Due to “similar” cholangiography findings, IAC was thought once to represent a PSC variant. There are however subtle differences on imaging [69]. Segmental strictures, long strictures with pre-stenotic dilatation and strictures of the distal common bile duct are typically seen in IAC whereas band-like strictures, beading, pruned-tree appearance and diverticulum-like out-pouching are more typical of classical PSC. Recently, Japanese investigators proposed a cholangiography-based classification for IAC [70]. According to this IAC can be classified into four types. IAC Type 1 is characterised by an isolated distal CBD stricture with chronic pancreatitis—pancreatic cancer and CCA being the most relevant differential diagnosis, which can be distinguished by IDUS [71], EUS-FNA [72] and/or biopsy of the bile duct [7, 71]. In IAC type 2, both the intrahepatic and extrahepatic bile ducts are involved and it must be differentiated from PSC. Based on the presence or absence of pre-stenotic dilatation with the intrahepatic strictures, this type is further subdivided into Type 2a and 2b respectively. The significance of these subtypes is unclear; however, Type 2b is thought to result from marked lymphoplasmocytic infiltration into the peripheral bile ducts. IAC Type 3 is characterised by hilar and distal CBD strictures whereas Type 4 shows only hilar strictures and both should be distinguished from CCA by means of EUS, IDUS, cytology and/or biopsy of the bile duct. It must be mentioned, however, that the cholangiography findings in some patients with IAC do not fit into any of these four types and the clinical utility of this approach has not been validated.

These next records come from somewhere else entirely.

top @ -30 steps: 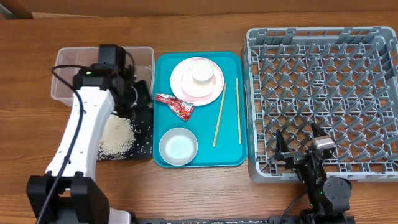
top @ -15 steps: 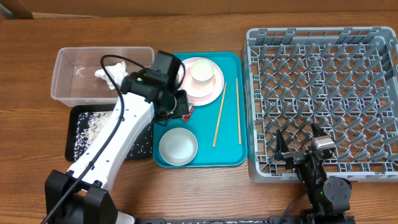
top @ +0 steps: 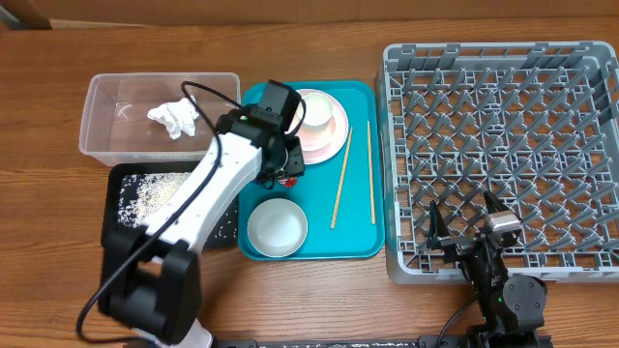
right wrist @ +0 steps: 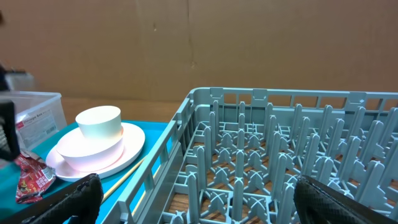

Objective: Sort waste into correct bins and load items into the dishwasher
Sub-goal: 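Move the left gripper back to the red wrapper and grasp it, then carry the red wrapper with the left gripper and drop it into the clear bin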

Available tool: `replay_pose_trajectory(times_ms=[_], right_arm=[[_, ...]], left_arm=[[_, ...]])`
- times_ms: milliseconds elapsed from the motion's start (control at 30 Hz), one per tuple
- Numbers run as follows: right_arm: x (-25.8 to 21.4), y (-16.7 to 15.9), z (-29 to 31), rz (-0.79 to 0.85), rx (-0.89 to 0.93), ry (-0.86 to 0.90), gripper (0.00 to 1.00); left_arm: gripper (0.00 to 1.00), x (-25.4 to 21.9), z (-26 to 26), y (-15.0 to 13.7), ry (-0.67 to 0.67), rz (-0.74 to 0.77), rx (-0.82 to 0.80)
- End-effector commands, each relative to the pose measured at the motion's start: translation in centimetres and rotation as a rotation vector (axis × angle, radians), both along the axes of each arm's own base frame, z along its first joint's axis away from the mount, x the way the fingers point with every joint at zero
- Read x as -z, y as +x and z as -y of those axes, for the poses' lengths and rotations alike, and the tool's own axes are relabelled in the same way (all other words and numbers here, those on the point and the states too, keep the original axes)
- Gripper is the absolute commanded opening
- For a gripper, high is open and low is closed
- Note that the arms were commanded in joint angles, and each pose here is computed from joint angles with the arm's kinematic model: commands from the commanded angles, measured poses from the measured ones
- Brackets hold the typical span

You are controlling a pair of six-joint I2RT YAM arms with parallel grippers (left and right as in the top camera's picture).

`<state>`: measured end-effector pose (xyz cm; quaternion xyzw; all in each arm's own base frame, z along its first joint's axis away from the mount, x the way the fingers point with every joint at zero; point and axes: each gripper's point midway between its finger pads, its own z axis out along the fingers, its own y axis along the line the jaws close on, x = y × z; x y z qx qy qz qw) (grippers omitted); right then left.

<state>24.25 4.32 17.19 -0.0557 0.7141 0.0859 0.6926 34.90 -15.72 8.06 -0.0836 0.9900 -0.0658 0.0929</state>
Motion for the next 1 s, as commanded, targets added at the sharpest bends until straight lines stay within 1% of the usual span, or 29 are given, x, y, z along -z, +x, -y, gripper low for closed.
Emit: replay_pose_trajectory(times_ms=[0,133,200,300,367,600,700,900,933,967], right_arm=[[0.1,0.0,0.1,0.006,0.003,-0.002,1.0],[0.1,0.0,0.1,0.006,0.003,-0.002,1.0],[0.1,0.0,0.1,0.006,0.003,-0.002,1.0],[0.1,0.0,0.1,0.007,0.003,-0.002,1.0],[0.1,0.0,0.1,0.006,0.003,-0.002,1.0],[0.1,0.0,0.1,0.006,0.003,-0.002,1.0],[0.1,0.0,0.1,0.006,0.003,-0.002,1.0],[0.1,0.0,0.1,0.006,0.003,-0.002,1.0],[0.1,0.0,0.1,0.006,0.003,-0.002,1.0],[0.1,0.0,0.1,0.006,0.003,-0.002,1.0]], left_arm=[[0.45,2.6,-0.3,0.0,0.035,-0.047,-0.018],[0.43,4.5,-0.1,0.5,0.042,-0.062,-0.019],[0.45,4.9,0.1,1.0,0.037,-0.052,-0.02],[0.5,5.0,0.2,1.7,0.026,-0.028,-0.024],[0.51,5.0,0.3,2.0,0.022,-0.019,-0.025],[0.5,6.4,0.4,1.7,0.037,-0.048,-0.018],[0.47,7.3,0.2,1.5,0.056,-0.066,-0.019],[0.46,8.6,-0.4,1.4,0.093,-0.087,-0.024],[0.43,8.6,-0.5,1.4,0.1,-0.084,-0.025],[0.31,8.6,-0.5,1.4,0.099,-0.083,-0.024]])
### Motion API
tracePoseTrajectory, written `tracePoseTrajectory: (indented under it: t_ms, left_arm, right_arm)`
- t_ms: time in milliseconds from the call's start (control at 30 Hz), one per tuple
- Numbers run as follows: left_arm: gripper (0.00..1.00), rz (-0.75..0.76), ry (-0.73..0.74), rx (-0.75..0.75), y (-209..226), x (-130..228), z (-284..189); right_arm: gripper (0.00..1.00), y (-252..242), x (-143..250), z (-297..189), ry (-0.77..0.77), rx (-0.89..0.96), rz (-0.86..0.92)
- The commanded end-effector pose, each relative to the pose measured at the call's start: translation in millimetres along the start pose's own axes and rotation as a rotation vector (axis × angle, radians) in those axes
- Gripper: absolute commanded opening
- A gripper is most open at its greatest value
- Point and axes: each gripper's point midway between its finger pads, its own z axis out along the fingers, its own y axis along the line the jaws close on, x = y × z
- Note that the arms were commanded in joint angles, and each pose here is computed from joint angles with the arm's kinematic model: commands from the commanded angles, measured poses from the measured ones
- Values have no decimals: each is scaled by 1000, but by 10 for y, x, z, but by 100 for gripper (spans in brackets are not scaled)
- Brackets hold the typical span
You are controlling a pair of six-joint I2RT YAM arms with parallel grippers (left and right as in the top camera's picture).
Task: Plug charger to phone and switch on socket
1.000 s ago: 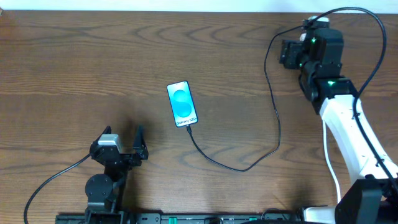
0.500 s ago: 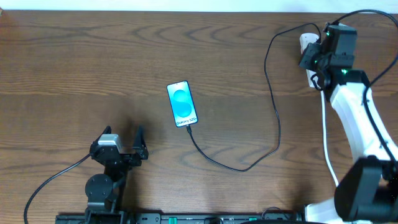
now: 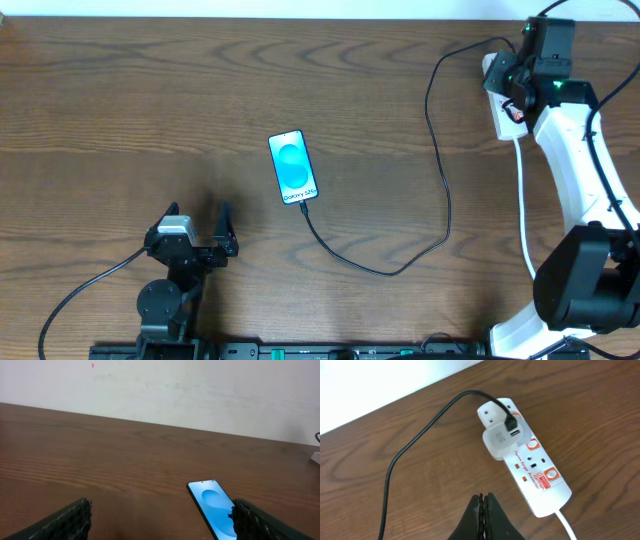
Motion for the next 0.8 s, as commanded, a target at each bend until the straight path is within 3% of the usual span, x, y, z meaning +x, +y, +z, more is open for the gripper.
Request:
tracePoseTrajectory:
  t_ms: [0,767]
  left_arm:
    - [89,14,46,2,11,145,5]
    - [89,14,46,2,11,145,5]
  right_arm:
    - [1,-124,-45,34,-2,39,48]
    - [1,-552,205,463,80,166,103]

Although the microanatomy of the affected organs and probably the age of the lesions may cause some variability, the histological findings in IAC are generally similar to those seen in other organs involved in IgG4-RD. The large bile ducts are usually affected; however, changes in the small intrahepatic bile ducts can be occasionally demonstrated on liver biopsy.

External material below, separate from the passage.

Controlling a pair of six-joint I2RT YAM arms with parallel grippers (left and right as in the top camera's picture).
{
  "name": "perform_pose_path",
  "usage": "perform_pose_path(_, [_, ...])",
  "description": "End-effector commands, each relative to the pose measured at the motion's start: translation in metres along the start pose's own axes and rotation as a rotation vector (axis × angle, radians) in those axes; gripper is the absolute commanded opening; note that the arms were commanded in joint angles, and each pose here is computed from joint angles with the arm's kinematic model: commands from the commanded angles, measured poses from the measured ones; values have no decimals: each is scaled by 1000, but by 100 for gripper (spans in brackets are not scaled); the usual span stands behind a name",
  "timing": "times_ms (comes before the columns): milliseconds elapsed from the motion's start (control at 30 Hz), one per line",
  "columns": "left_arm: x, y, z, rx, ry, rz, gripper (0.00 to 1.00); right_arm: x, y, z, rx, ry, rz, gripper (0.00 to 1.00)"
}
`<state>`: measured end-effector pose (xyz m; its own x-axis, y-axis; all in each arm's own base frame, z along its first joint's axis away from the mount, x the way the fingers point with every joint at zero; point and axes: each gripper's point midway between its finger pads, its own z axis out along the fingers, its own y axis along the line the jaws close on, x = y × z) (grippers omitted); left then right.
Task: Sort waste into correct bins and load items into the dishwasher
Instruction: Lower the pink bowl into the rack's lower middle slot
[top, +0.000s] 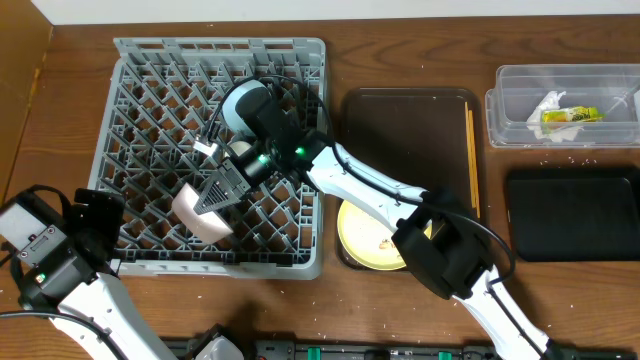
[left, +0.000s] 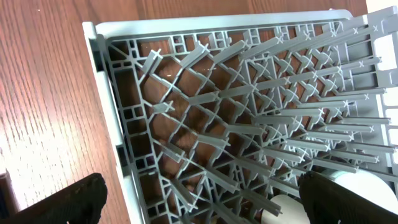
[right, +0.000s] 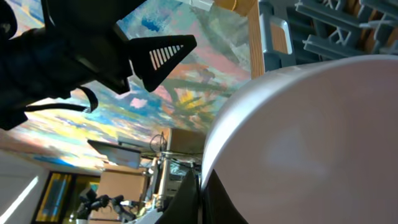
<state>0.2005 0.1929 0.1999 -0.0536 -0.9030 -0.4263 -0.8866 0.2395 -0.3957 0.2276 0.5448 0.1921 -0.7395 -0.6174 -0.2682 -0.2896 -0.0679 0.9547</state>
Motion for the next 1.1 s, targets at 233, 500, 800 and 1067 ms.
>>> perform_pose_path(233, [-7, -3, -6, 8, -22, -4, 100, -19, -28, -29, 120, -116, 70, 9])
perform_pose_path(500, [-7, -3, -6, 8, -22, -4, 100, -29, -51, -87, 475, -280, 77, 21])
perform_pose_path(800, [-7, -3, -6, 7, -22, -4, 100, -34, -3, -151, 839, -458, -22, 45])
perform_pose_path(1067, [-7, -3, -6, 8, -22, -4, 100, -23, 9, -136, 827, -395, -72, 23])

There is no pathognomonic feature of IAC. Common features seen in IAC such as pancreatic duct abnormalities (7–15 %), increased serum IgG4 (9–36 %) and IgG4-positive plasma cells (23 %) were reported to occur also in patients with PSC and other disorders [3]. Therefore, IAC diagnosis must be based on a combination of clinical, serologic, imaging, and histologic findings [4]. Multiple diagnostic criteria have been proposed in order to distinguish IAC from other conditions that may share similar features. The HISORt (histology, imaging, serology, other organ involvement and response to corticosteroid) criteria for AIP [63] and its IAC version [50] (Table 5.2), Asian consensus criteria [79] and most recently new Japanese criteria [80] (Table 5.3) are the most widely applied. Although these criteria share almost the same diagnostic items, the combination of criteria required to establish a definite diagnosis is variable. For example, a definite diagnosis can be established in the presence of either typical histology from a previous resection or biopsy or classic imaging of AIP/IAC with increased serum IgG4 levels according to the HISORtcriteria [50]. In patients who have do not meet these criteria and have a high index of suspicion, every effort should be made to rule out malignancy. This is followed by a re-evaluation after 4 weeks of corticosteroids therapy and if a response is observed the diagnosis of IAC can be confirmed. In contrast, response to steroids is considered as an optional criterion by the Asian and Japanese criteria and its presence cannot establish a definite diagnosis in the absence of other criteria that are considered crucial for definite diagnosis [79, 80].